St. Catherine University Embodying Holistic Living Conference
Keynote Speech presented on 21 March 2015 in Saint Paul, Minnesota
Hello my name is Jason-Aeric Huenecke, I am a Classical Homeopathic Practitioner, Spiritual Guide, and a graduate from St. Catherine’s Certificate program in Holistic Health Studies (2000). In my work, I help people to harness resilience through resonance, homeopathic resonance.
Today, I will be discussing the homeopathic concept of Obstacles to Cure, a term used to indicate anything in the patient’s lifestyle that may disturb or extinguish the action of a homeopathic remedy. Even the best homeopathic remedy is limited in its capacity to help someone if she is eating junk food, not exercising, drinking too much alcohol or taking drugs. Obstacles to cure can include environmental influences—for example, someone with a chronic cough may have mold in the house and cannot get better until the mold is removed. Obstacles can also include the emotional environment. For example, we have wonderful homeopathic remedies for the emotional trauma caused by an abusive relationship, but as long as the victim stays in the relationship, there is only so much the remedy can do.

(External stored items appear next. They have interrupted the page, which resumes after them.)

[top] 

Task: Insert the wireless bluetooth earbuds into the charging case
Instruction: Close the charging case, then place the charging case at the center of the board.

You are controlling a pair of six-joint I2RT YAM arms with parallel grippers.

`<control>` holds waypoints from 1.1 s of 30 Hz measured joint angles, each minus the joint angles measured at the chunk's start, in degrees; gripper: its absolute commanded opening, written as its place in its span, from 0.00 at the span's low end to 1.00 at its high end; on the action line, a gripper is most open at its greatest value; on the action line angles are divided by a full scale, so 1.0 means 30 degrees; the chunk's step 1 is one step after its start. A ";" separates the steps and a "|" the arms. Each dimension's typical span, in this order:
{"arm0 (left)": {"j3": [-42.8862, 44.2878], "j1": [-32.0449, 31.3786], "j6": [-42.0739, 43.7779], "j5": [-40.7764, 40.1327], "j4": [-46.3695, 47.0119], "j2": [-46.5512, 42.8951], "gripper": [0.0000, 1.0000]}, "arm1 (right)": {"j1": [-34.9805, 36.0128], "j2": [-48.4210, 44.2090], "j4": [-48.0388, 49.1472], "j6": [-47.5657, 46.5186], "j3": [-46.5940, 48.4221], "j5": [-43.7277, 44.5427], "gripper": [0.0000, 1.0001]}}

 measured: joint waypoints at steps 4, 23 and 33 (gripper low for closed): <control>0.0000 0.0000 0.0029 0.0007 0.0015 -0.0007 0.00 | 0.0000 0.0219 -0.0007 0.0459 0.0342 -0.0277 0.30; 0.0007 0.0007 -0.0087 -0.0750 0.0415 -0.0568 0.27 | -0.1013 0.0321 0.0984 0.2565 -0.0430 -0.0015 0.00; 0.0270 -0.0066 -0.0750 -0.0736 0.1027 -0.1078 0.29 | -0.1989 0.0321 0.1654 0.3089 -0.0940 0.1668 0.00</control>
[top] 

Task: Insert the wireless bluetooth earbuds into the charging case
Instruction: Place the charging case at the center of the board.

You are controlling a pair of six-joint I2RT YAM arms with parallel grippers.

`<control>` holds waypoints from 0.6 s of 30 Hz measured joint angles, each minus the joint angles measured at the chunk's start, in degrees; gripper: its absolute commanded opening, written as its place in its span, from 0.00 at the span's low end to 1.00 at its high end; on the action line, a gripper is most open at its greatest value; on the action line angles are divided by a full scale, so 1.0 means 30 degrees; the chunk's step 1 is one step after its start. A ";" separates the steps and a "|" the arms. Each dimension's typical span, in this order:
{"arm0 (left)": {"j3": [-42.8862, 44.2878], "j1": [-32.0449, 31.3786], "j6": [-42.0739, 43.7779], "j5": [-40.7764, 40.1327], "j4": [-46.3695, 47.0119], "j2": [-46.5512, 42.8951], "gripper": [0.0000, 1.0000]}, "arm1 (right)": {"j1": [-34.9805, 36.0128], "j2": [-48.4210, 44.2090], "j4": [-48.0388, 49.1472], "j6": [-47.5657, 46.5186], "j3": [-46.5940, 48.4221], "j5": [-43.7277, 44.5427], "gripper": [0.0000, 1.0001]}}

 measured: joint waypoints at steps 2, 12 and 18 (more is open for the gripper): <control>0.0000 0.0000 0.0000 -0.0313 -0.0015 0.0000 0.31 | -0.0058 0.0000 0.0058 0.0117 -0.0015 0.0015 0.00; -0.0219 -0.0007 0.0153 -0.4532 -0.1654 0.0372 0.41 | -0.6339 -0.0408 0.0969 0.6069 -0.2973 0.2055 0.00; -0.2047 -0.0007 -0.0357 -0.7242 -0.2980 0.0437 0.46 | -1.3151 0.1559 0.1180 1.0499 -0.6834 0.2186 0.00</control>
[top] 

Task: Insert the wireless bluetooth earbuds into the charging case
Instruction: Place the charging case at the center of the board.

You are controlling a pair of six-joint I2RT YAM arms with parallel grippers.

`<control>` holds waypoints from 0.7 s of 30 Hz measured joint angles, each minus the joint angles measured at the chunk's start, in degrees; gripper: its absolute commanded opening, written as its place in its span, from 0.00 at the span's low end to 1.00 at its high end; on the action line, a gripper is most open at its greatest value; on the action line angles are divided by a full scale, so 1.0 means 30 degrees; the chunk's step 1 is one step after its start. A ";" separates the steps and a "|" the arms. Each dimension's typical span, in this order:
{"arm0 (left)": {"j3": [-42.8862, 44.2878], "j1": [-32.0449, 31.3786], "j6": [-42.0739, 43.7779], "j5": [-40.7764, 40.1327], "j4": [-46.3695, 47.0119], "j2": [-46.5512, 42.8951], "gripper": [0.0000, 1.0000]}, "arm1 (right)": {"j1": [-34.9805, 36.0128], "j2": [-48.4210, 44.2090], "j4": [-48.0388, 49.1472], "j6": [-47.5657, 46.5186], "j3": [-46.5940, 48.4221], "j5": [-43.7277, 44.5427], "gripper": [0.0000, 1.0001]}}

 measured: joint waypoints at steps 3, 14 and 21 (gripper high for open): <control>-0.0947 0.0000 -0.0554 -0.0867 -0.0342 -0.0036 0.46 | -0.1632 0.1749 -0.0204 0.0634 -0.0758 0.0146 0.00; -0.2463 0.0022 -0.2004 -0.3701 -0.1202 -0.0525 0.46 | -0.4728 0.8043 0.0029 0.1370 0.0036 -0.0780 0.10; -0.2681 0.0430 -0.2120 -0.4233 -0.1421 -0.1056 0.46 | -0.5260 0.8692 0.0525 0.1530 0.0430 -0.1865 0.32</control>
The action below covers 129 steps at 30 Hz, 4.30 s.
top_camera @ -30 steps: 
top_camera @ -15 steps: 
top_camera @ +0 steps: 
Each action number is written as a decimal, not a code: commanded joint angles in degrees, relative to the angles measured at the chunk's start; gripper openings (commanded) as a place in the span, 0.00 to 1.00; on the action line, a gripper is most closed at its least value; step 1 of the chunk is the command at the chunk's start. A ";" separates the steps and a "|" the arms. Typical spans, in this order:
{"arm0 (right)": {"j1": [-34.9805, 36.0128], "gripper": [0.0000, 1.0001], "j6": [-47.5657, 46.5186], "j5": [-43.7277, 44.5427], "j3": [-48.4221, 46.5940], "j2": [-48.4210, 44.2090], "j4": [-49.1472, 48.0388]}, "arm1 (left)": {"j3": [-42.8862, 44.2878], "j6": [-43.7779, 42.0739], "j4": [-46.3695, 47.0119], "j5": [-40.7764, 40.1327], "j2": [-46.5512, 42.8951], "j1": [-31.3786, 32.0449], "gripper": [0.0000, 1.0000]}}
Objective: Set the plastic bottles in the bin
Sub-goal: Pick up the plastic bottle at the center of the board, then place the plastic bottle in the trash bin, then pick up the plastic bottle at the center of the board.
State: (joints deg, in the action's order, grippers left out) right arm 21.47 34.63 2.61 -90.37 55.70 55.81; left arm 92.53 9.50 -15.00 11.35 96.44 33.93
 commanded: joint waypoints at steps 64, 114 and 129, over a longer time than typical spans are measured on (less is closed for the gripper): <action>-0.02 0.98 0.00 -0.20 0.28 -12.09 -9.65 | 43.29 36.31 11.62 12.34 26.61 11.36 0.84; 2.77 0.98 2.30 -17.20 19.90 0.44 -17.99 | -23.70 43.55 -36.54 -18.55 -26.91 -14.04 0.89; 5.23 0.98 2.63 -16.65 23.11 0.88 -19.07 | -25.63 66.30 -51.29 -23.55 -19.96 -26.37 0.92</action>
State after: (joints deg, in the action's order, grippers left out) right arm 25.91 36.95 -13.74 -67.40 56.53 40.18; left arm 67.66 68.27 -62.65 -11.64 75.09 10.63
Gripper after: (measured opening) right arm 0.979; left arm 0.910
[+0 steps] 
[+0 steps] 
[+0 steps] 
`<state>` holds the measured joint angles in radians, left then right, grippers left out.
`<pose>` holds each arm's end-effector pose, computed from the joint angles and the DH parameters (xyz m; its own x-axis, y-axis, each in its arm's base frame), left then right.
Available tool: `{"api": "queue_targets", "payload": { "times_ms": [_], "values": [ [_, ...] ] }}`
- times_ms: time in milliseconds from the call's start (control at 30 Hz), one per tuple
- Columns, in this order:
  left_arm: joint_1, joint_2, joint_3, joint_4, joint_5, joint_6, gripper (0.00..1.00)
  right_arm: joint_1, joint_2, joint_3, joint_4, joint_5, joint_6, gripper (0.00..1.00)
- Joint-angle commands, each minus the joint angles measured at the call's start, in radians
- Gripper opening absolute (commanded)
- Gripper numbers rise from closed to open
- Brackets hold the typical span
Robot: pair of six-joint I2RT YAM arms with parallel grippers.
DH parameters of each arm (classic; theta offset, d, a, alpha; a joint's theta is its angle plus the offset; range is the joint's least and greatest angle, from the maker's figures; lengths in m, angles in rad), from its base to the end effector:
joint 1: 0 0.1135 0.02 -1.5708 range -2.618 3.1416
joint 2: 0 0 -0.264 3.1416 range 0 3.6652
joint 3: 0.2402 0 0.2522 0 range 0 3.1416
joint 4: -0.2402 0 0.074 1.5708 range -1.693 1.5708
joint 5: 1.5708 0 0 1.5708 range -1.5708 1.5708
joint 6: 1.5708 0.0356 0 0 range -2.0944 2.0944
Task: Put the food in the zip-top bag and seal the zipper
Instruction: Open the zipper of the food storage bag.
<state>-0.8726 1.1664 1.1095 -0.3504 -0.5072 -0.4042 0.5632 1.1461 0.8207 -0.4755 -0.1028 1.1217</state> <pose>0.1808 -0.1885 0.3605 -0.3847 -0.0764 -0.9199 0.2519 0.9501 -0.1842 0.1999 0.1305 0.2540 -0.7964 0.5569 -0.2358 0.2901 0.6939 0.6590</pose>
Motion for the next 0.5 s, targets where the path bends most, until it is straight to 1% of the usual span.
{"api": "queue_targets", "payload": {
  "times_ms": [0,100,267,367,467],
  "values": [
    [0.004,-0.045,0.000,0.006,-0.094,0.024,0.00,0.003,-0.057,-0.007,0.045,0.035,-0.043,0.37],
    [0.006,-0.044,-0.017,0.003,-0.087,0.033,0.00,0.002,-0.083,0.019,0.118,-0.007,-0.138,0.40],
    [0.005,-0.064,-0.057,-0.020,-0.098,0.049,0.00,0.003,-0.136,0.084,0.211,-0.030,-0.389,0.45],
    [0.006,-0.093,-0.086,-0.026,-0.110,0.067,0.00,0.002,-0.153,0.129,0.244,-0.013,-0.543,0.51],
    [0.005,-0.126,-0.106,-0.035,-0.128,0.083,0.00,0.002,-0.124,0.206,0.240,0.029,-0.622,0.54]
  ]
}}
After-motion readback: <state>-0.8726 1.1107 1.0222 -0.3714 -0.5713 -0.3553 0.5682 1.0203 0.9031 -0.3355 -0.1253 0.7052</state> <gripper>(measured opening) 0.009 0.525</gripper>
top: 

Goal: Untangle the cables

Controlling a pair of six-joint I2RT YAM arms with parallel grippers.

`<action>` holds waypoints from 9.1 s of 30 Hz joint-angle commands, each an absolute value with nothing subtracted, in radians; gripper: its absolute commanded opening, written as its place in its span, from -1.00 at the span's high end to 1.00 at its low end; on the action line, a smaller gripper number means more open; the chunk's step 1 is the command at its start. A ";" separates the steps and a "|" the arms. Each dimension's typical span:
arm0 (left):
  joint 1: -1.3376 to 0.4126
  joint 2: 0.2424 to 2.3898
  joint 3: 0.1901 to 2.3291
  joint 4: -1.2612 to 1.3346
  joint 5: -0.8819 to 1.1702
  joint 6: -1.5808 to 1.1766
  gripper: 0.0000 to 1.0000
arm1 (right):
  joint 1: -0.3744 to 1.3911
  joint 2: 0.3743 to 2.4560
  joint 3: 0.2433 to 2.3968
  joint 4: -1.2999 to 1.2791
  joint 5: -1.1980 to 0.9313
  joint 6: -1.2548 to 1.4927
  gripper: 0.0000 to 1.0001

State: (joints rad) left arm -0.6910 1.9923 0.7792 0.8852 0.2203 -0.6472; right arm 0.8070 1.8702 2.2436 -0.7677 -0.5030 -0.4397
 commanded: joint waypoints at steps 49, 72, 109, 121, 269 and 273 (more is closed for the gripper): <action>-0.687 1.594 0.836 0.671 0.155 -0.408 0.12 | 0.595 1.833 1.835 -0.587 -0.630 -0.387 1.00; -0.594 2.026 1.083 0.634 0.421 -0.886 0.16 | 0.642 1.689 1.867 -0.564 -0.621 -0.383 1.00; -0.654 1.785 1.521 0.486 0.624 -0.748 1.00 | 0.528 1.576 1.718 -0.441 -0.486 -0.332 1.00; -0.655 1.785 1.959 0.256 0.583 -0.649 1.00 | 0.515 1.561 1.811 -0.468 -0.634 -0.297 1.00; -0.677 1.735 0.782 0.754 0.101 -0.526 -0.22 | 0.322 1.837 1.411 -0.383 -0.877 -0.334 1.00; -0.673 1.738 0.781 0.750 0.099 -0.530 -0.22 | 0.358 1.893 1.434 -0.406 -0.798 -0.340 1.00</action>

Here at the Embodying Holistic Living conference, with so many of you doing wonderful work with a variety of holistic modalities, I want to expand these notions to include certain mindsets that anyone providing holistic or complementary treatments will undoubtedly encounter. Patients with chronic illness come to us after arduous and lengthy illness experiences, often having gone to many other practitioners, and often feeling discouraged, disappointed, and demanding to be healed.
The first obstacle to cure is the diagnostic label and the mistaken belief that “I am my diagnosis”.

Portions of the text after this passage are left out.